Sanshy wrote: Wed, 8. May 19, 17:37 Highway doesn’t make any good for game play. It creates a paradox in this game ... small ships can be quicker then bigger ship on the other side of the galaxy. This is going against any logic. Where a big ship should carry many smaller one. They have just made the big ships completely useless for trading / mining. It’s a disaster.

To come back to the ship design, I do not understand ... why those developers who had the best ships design ever in X2 / X3 / XR had to throw away everything and give us those poor miserable copy pasted stats ships across the factions ... they are first must of them ultra ugly and with no soul.
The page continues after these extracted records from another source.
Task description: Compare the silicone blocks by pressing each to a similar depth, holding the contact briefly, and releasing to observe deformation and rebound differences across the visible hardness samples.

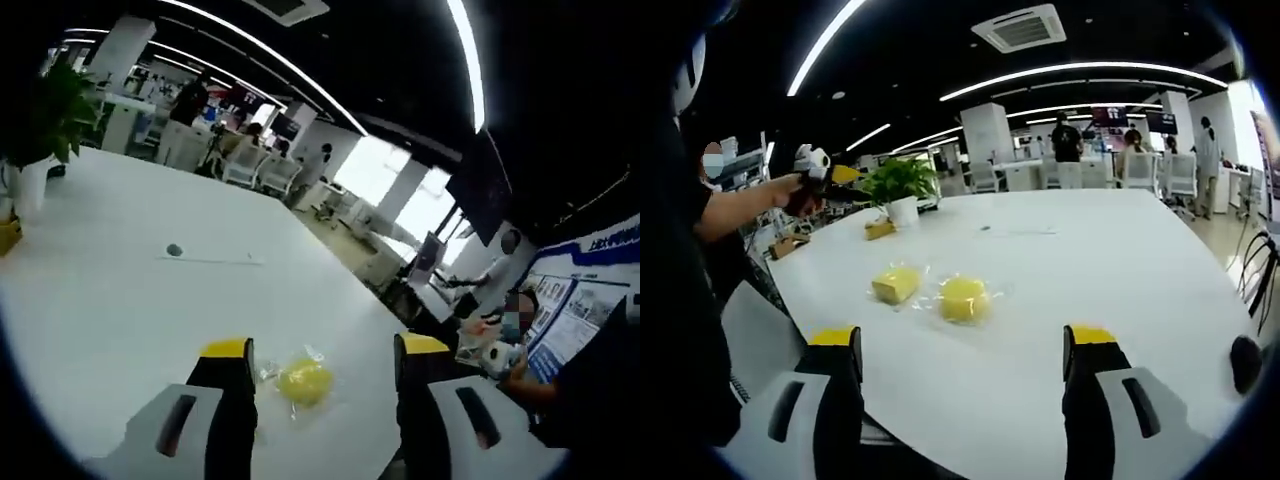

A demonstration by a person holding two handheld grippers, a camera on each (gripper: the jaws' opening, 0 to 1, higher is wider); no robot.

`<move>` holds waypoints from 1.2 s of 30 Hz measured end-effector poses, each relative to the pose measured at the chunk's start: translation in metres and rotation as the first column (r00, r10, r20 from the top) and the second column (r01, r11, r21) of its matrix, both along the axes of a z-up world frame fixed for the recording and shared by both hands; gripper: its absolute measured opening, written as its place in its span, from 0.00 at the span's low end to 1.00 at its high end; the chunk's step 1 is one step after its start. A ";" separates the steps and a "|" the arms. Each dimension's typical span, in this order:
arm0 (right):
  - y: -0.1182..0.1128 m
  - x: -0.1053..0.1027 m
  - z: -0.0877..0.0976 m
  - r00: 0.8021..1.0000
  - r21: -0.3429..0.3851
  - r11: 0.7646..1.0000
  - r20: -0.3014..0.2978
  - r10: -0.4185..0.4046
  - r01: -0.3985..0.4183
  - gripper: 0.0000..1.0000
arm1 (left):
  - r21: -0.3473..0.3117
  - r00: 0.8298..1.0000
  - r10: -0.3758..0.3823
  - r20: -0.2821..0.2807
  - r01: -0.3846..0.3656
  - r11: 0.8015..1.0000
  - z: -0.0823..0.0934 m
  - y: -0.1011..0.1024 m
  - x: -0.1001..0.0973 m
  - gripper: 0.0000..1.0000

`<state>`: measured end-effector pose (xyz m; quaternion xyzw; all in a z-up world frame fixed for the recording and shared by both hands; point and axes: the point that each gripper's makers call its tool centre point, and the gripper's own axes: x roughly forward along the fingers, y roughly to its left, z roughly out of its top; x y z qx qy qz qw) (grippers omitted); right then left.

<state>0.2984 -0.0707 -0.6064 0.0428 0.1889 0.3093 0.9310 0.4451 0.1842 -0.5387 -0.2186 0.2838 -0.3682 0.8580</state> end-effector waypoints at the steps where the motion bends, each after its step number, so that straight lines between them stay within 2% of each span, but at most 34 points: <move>1: 0.000 0.000 0.000 1.000 0.004 1.000 -0.007 0.004 -0.004 0.75 | 0.005 1.000 0.000 -0.010 0.001 1.000 -0.005 -0.004 0.004 0.52; 4: -0.001 -0.001 -0.002 1.000 -0.003 1.000 -0.018 0.004 -0.004 0.74 | 0.031 0.999 -0.029 -0.037 0.030 0.999 -0.023 -0.020 0.013 0.55; 7: -0.007 0.001 -0.005 1.000 -0.013 1.000 -0.026 -0.007 0.007 0.73 | 0.059 0.996 -0.049 -0.080 0.053 0.997 -0.044 -0.033 0.018 0.51; 9: -0.009 0.001 -0.006 1.000 -0.013 1.000 -0.021 -0.007 0.007 0.68 | 0.086 0.994 -0.054 -0.099 0.062 0.994 -0.057 -0.038 0.020 0.50; 11: -0.008 0.000 -0.007 1.000 -0.012 1.000 -0.029 -0.001 0.001 0.63 | 0.118 0.986 -0.083 -0.144 0.100 0.988 -0.074 -0.042 0.015 0.50; 14: -0.006 0.002 -0.008 1.000 -0.025 1.000 -0.029 0.001 -0.001 0.64 | 0.147 0.983 -0.095 -0.154 0.118 0.982 -0.091 -0.048 0.018 0.49; 16: -0.005 0.003 -0.010 0.999 -0.035 0.999 -0.031 0.006 -0.007 0.63 | 0.188 0.976 -0.123 -0.182 0.157 0.969 -0.104 -0.051 0.016 0.48; 18: -0.003 0.000 -0.011 0.999 -0.045 0.999 -0.035 0.019 -0.020 0.60 | 0.225 0.973 -0.136 -0.185 0.176 0.958 -0.116 -0.057 0.019 0.48; 21: -0.004 0.000 -0.011 1.000 -0.061 0.998 -0.026 0.011 -0.013 0.66 | 0.254 0.968 -0.159 -0.192 0.206 0.945 -0.129 -0.070 0.018 0.48; 23: -0.010 0.003 -0.009 1.000 -0.095 0.995 0.015 -0.015 0.017 0.75 | 0.322 0.967 -0.193 -0.168 0.239 0.916 -0.140 -0.072 0.019 0.50; 24: -0.011 0.003 -0.008 0.999 -0.089 0.996 0.024 -0.021 0.023 0.79 | 0.348 0.967 -0.182 -0.181 0.236 0.907 -0.147 -0.072 0.020 0.51; 27: -0.015 0.002 -0.009 0.999 -0.062 0.997 -0.010 -0.036 0.036 0.75 | 0.338 0.968 -0.147 -0.205 0.211 0.917 -0.157 -0.072 0.025 0.51; 28: -0.016 0.003 -0.010 0.999 -0.065 0.997 -0.016 -0.042 0.041 0.75 | 0.302 0.968 -0.118 -0.222 0.183 0.936 -0.159 -0.073 0.031 0.50; 31: -0.017 0.004 -0.012 0.999 -0.077 0.996 -0.015 -0.047 0.045 0.75 | 0.230 0.963 -0.068 -0.261 0.130 0.964 -0.159 -0.078 0.035 0.47; 32: -0.017 0.005 -0.012 0.999 -0.077 0.996 -0.017 -0.044 0.042 0.75 | 0.218 0.959 -0.029 -0.282 0.093 0.971 -0.162 -0.076 0.041 0.47; 36: -0.014 0.007 -0.014 0.999 -0.079 0.996 -0.026 -0.037 0.035 0.74 | 0.207 0.949 0.019 -0.316 0.049 0.977 -0.167 -0.076 0.045 0.45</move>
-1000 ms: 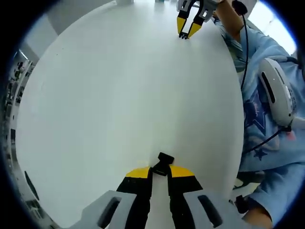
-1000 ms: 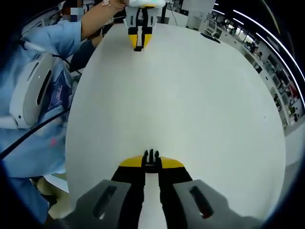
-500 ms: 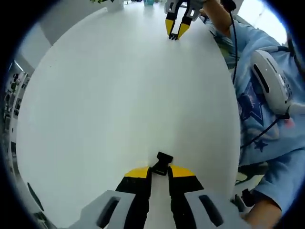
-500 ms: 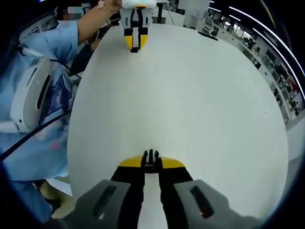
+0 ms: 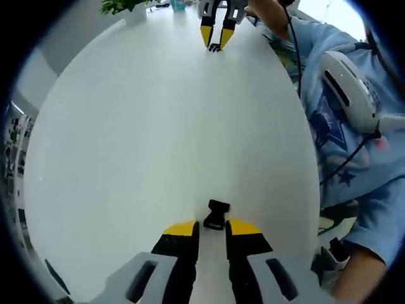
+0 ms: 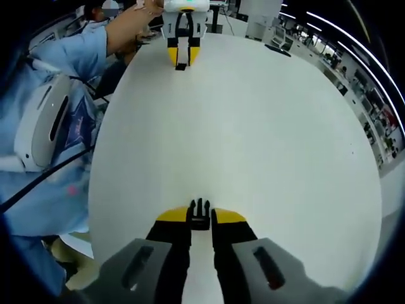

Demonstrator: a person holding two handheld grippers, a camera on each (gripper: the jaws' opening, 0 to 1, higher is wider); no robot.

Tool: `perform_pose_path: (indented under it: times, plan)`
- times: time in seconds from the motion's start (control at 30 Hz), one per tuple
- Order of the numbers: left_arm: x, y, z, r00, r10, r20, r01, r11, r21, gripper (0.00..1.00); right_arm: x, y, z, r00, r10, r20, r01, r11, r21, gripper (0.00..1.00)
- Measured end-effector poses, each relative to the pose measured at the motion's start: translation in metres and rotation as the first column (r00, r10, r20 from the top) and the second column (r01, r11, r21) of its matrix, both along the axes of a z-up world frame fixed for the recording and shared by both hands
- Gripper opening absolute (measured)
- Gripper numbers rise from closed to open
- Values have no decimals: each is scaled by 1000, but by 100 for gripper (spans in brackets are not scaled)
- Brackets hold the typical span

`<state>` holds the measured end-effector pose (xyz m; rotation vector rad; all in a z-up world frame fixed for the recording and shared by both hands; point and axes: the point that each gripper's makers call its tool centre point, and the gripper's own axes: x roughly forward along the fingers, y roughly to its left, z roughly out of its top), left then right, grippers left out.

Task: Snap the two parts of the plastic buckle together until the buckle closes and remains connected.

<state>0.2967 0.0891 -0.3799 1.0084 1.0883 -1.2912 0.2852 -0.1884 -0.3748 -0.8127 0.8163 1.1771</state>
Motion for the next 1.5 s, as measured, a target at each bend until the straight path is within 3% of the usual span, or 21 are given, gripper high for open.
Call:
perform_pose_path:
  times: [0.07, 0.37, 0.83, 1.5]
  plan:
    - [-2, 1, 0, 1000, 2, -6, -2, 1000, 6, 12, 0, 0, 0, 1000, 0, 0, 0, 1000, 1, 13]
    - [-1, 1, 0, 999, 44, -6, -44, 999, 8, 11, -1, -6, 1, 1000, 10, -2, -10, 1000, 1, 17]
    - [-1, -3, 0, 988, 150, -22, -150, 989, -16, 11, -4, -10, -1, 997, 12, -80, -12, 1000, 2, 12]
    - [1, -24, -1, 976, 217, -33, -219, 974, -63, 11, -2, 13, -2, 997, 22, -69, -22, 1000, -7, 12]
For god sake just give us back all the previous ships.
We want racial Specific ships and also equipment specific ships. Why can an ARG ship can use all PAR technology ?
Give us something more racial and logical.

Maybe ask a modding / creative challenge for people to design ships mod that you can add to the game after being validated by egosoft ?
All factions get too similar ships technically speaking. We want some differences and MORE VARIETY.

My two cents but I thing I am giving the voice for many peeps around here.

And for me , I am not going to E.D.... too boring , Emory and complicated. I will just log back in what I play for 16 years. EVE ONLINE.
Well wrote. That's my opinion too. Nothing to add...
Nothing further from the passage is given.